Work order: Should a picture appear anywhere in the data, omit it and copy everything else exactly.

────────

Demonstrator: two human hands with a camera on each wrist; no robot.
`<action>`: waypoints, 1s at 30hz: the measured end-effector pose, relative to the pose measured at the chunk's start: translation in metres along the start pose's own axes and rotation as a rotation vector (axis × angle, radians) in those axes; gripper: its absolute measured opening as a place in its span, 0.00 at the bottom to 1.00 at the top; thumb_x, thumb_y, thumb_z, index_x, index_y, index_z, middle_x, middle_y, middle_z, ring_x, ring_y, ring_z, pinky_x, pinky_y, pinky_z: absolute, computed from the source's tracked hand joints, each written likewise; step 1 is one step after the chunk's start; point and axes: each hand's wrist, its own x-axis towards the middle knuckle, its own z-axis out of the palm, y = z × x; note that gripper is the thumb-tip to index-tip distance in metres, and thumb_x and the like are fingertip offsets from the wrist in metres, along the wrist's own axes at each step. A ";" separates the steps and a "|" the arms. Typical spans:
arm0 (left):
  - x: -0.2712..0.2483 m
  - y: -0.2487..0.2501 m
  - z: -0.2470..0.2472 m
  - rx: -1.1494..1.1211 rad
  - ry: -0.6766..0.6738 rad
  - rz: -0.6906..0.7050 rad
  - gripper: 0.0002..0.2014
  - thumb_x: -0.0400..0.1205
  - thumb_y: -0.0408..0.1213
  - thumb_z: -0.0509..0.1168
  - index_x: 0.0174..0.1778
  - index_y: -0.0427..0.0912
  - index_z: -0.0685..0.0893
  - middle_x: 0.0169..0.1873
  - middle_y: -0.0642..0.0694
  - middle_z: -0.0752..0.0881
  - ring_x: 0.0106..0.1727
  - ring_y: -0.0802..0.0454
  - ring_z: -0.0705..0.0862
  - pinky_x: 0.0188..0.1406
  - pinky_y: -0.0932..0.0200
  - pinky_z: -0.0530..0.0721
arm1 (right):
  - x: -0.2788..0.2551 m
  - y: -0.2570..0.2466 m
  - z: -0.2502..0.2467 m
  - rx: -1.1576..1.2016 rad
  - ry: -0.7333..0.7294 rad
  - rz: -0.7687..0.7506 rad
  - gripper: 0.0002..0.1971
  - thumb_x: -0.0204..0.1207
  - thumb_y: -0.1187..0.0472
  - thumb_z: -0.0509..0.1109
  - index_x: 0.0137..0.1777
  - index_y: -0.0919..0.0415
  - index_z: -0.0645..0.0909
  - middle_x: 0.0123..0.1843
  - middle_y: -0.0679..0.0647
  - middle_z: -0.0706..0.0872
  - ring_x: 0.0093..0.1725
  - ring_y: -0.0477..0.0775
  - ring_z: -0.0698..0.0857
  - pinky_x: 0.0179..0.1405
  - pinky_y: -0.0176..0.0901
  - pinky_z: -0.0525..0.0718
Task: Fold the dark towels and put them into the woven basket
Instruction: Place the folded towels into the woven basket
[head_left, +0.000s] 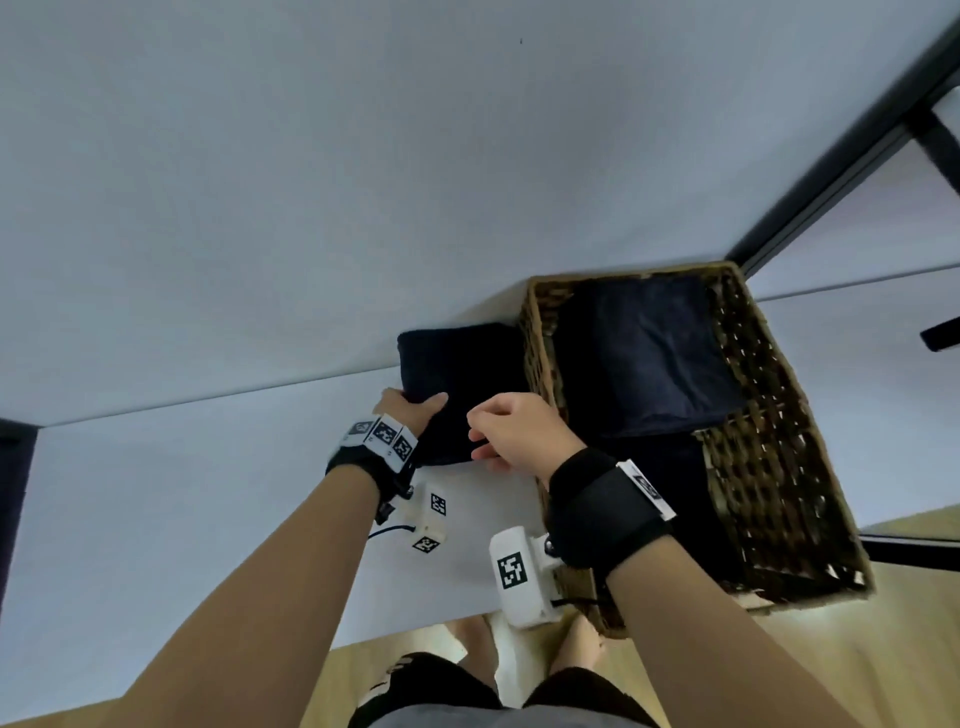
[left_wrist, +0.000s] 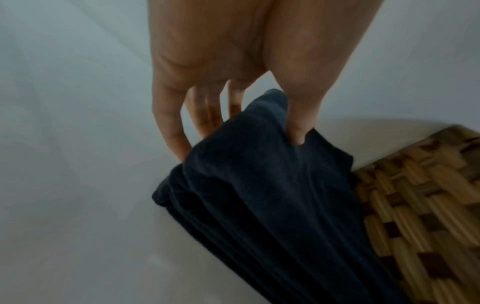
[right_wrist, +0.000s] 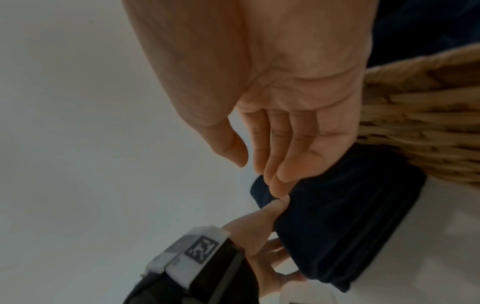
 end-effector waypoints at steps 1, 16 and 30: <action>0.006 -0.003 0.002 0.025 0.005 0.003 0.29 0.72 0.57 0.75 0.57 0.36 0.84 0.48 0.37 0.89 0.47 0.39 0.89 0.52 0.44 0.89 | 0.003 0.004 0.005 -0.008 0.010 0.015 0.06 0.81 0.57 0.66 0.48 0.52 0.85 0.44 0.50 0.89 0.37 0.46 0.90 0.25 0.34 0.81; -0.010 -0.104 -0.055 -0.566 -0.283 -0.274 0.23 0.69 0.35 0.73 0.60 0.33 0.84 0.47 0.38 0.88 0.46 0.42 0.87 0.45 0.50 0.87 | 0.052 0.038 0.056 -0.351 0.083 0.055 0.12 0.78 0.51 0.68 0.59 0.53 0.79 0.56 0.51 0.83 0.55 0.52 0.82 0.50 0.41 0.78; -0.052 -0.153 -0.078 -0.736 -0.251 -0.183 0.22 0.80 0.36 0.71 0.70 0.44 0.78 0.63 0.41 0.86 0.64 0.41 0.84 0.67 0.40 0.82 | 0.081 0.062 0.117 -0.217 -0.166 0.088 0.25 0.66 0.38 0.80 0.57 0.52 0.84 0.58 0.50 0.88 0.57 0.53 0.87 0.61 0.46 0.84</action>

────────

Exercise answer:
Demonstrator: two human hands with a camera on each wrist; no robot.
`<action>`: waypoints, 1s at 30hz: the measured end-effector pose, relative to the pose measured at the chunk's start: translation in metres along the start pose's own axes and rotation as a rotation vector (axis × angle, radians) in those axes; gripper: its absolute measured opening as a place in its span, 0.00 at the bottom to 1.00 at the top; thumb_x, thumb_y, thumb_z, index_x, index_y, index_z, middle_x, middle_y, middle_z, ring_x, ring_y, ring_z, pinky_x, pinky_y, pinky_z: absolute, computed from the source's tracked hand joints, each written likewise; step 1 is one step after the chunk's start; point and axes: each hand's wrist, its own x-axis towards the middle knuckle, its own z-axis out of the palm, y = z × x; note that gripper is the thumb-tip to index-tip distance in metres, and thumb_x and the like are fingertip offsets from the wrist in metres, along the wrist's own axes at each step. A ";" separates the steps and a "|" the arms. Typical spans:
arm0 (left):
  - x: -0.2712..0.2483 m
  - y: -0.2487..0.2501 m
  - z: -0.2470..0.2472 m
  - rx: -1.1494..1.1211 rad
  - ry: -0.6766..0.6738 rad
  - rz: -0.6906..0.7050 rad
  - gripper: 0.0002..0.2014
  - thumb_x: -0.0400..0.1205
  - thumb_y: -0.0408..0.1213
  - thumb_z: -0.0509..0.1168
  - index_x: 0.0174..0.1778
  - index_y: -0.0427..0.0912
  - index_z: -0.0685..0.0893
  - middle_x: 0.0169..0.1873
  - middle_y: -0.0642..0.0694
  - middle_z: -0.0752..0.0881
  - ring_x: 0.0106..0.1727
  - ring_y: -0.0802..0.0454
  - ring_z: -0.0705..0.0862
  - pinky_x: 0.0188..0.1406
  - pinky_y: -0.0932..0.0200
  - pinky_z: -0.0530..0.0721
arm1 (right):
  - x: -0.2788..0.2551 m
  - y: -0.2570..0.2466 m
  - z: -0.2502..0.2467 m
  - rx: -1.1576..1.2016 rad
  - ry: -0.7333..0.7294 rad
  - rz: -0.7687..0.7506 rad
  - gripper: 0.0002..0.1971
  - thumb_x: -0.0204..0.1207
  - thumb_y: -0.1187..0.0472
  - thumb_z: -0.0509..0.1109
  - index_x: 0.0137..0.1777
  - index_y: -0.0919..0.0415
  - index_z: -0.0645..0.0909
  - middle_x: 0.0123..0.1843
  - middle_y: -0.0679..0.0647
  - middle_z: -0.0706..0.0872
  - ring_x: 0.0093..0.1725
  - ring_y: -0.0477..0.0775
  - ring_z: -0.0698..0.0857
  - pinky_x: 0.0179..0.1405
  - pinky_y: -0.0176..0.0901
  - pinky_z: -0.0525..0.0718
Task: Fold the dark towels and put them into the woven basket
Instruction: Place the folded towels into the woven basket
[head_left, +0.000s] 
[left_wrist, +0.000s] 
[right_wrist, +0.000s] 
 end-effector waypoints at steps 1, 16 and 30: <action>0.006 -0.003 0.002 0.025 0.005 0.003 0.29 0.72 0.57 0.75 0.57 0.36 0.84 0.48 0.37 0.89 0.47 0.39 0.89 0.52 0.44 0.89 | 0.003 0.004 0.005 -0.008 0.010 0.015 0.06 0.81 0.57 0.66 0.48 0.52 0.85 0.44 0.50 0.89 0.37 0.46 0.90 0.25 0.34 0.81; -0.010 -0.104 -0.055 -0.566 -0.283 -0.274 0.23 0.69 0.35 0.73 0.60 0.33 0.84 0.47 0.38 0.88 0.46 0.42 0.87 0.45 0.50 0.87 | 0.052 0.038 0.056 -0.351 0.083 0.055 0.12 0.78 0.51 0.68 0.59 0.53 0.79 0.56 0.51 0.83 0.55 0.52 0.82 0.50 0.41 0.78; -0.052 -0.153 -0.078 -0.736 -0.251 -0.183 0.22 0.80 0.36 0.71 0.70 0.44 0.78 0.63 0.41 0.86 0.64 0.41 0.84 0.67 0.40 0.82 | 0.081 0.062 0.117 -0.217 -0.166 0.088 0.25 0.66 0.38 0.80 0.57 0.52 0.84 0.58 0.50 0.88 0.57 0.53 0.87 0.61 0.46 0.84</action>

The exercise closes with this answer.